I am quite proud of some of the features I've implemented, because I don't see them in other MIX distributions ☺. These include the ability to view execution counts and times (so I can confirm that DIV instruction in line 19 of Program P was executed 9538 times), as well as custom simulations of I/O delays, to add a touch of realism to 1.4.4 "Input and Output". Also I can't resist sharing this: I've added to Knuth's MIX simulator the ability to load MIX programs from punched cards (which are actually just text files with a slightly extended MIX character encoding). So if you desire, you can relive some of the joy of programming in the old days. (To prove my simulator works, Day 1 of Advent of Code 2024 can be solved using punched cards.)


And that's my journey through Chapter 1! I plan to continue with Chapter 2, though I'll be busier with university work. For the interested reader, I have some final thoughts to offer:

  1. I agree with the consensus that for most aspiring readers, there are better textbooks to choose from. This book really gets into the weeds, and following it all the way through requires a significant time commitment, without an immediate practical payoff. Yet, the intellectual stimulation provided by TAOCP is sufficient motivation for some people like me.

  2. To grasp the material in TAOCP, it is obviously necessary to do many exercises. At the same time, working through them has made me realise how much I haven't grasped. For example, I've skipped many exercises in 1.2.6 "Binomial Coefficients", and I consider this to be a gaping hole in my understanding.

    Also, Knuth's difficulty ratings for the exercises can sometimes be humbling. I've often agonized over 20+ rated exercises, only to see Knuth effortlessly present the solution in a few lines (might I add it's sometimes really non-obvious). Therefore, this book can have a curious effect: the more you work through it, the less you know.

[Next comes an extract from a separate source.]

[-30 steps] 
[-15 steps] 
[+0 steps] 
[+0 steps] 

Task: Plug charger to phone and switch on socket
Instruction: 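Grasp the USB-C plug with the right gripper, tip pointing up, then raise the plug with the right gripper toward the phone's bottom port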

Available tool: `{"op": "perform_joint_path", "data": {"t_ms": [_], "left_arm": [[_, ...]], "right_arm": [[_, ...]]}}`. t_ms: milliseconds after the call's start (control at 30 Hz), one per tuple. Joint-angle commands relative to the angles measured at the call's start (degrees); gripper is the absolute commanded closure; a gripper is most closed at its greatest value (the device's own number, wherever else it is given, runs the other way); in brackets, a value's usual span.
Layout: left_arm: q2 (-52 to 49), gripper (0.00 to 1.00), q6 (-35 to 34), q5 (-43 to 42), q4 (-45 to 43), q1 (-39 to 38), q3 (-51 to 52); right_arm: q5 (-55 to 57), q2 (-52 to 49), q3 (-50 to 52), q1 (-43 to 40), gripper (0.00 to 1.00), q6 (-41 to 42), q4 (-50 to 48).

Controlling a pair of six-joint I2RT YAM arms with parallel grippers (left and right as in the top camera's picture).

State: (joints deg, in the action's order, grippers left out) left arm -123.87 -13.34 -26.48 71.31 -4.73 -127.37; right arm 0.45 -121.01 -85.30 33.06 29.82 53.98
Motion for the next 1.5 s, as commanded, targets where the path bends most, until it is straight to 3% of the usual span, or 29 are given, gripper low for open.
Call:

  3. Despite the gloomy-sounding remark above, I strongly recommend anyone brave enough to work through TAOCP to read all the solutions. I've learnt so much just by seeing how Knuth approached an exercise, even if I've solved it on my own (though I've perhaps given up on exercises more often). Sometimes he inserts additional remarks, like the motivation behind the exercise or references to the literature.

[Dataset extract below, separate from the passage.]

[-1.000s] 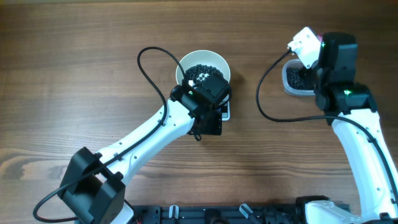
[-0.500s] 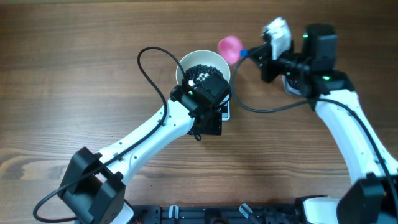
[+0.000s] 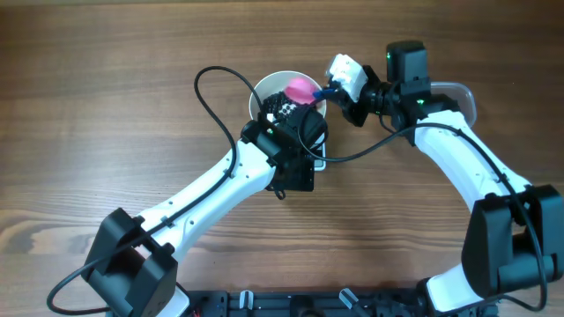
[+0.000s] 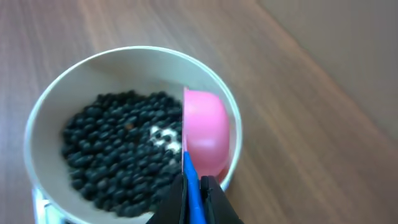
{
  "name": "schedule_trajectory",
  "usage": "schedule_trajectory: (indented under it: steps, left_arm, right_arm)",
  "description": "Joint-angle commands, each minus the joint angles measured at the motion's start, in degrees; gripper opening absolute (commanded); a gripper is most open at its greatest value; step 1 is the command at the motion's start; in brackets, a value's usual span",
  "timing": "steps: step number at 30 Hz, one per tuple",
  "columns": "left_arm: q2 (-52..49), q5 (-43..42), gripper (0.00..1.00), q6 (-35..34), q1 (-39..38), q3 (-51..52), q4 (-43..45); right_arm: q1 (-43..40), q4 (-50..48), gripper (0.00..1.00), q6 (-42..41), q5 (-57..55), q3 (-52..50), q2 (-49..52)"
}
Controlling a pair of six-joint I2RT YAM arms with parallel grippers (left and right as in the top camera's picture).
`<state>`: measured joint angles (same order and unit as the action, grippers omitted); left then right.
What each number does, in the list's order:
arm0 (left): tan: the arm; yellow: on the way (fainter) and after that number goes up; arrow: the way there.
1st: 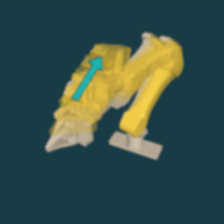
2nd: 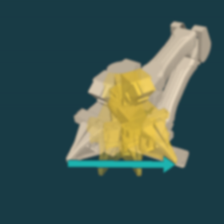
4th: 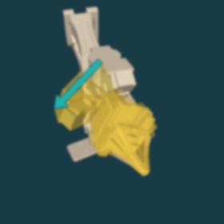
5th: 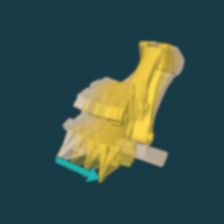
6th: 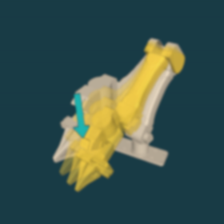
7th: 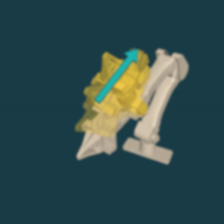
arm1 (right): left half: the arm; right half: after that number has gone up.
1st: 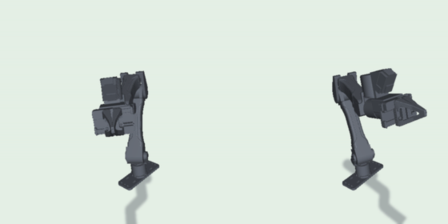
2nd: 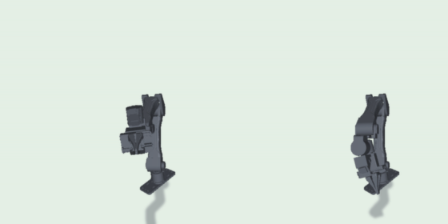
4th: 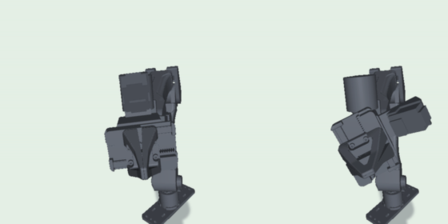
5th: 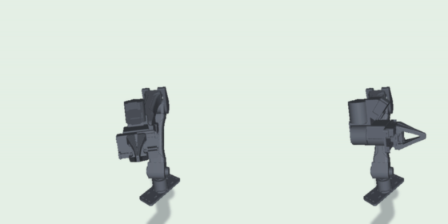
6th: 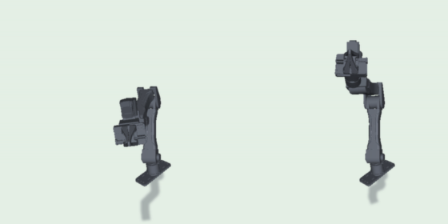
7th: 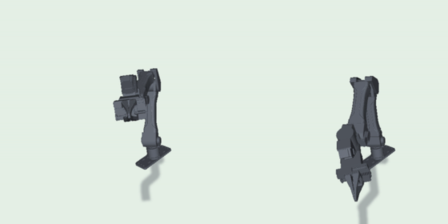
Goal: Scoop item into bowl and weigh 150g on scale
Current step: 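Carry the scoop left and dip it into the white bowl, then scoop beans from the bowl and lift the scoop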
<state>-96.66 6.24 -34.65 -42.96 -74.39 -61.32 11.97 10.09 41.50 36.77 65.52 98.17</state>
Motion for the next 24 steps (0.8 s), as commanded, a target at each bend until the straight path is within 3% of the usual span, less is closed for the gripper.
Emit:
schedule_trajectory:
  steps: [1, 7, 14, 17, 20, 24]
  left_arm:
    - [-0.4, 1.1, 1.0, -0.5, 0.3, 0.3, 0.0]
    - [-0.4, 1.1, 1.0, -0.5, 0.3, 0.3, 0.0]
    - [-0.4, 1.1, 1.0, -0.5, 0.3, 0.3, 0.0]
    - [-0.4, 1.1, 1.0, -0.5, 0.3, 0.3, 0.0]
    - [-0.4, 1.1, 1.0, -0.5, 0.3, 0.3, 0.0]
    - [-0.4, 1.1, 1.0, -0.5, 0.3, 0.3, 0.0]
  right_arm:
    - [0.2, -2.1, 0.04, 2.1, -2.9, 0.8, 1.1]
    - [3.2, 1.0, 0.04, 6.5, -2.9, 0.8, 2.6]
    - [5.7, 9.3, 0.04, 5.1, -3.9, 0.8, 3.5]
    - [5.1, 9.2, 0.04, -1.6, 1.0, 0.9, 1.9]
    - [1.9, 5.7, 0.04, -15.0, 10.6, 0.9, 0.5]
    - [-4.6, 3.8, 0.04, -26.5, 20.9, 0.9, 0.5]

    I think this can be contrasted with a certain attitude with math readers: "I have to solve every exercise on my own". While there is some truth in that you should first invest some effort into the exercise, I feel that adopting such a hardline stance can shut off valuable learning opportunities when you can't solve it.

  4. If you know some programming, learning MIX/MMIX is not as scary as it sounds; I'd say it requires a few days. In fact, doing all the exercises in 1.3.1 and 1.3.2 will quickly acquaint you with its nuances.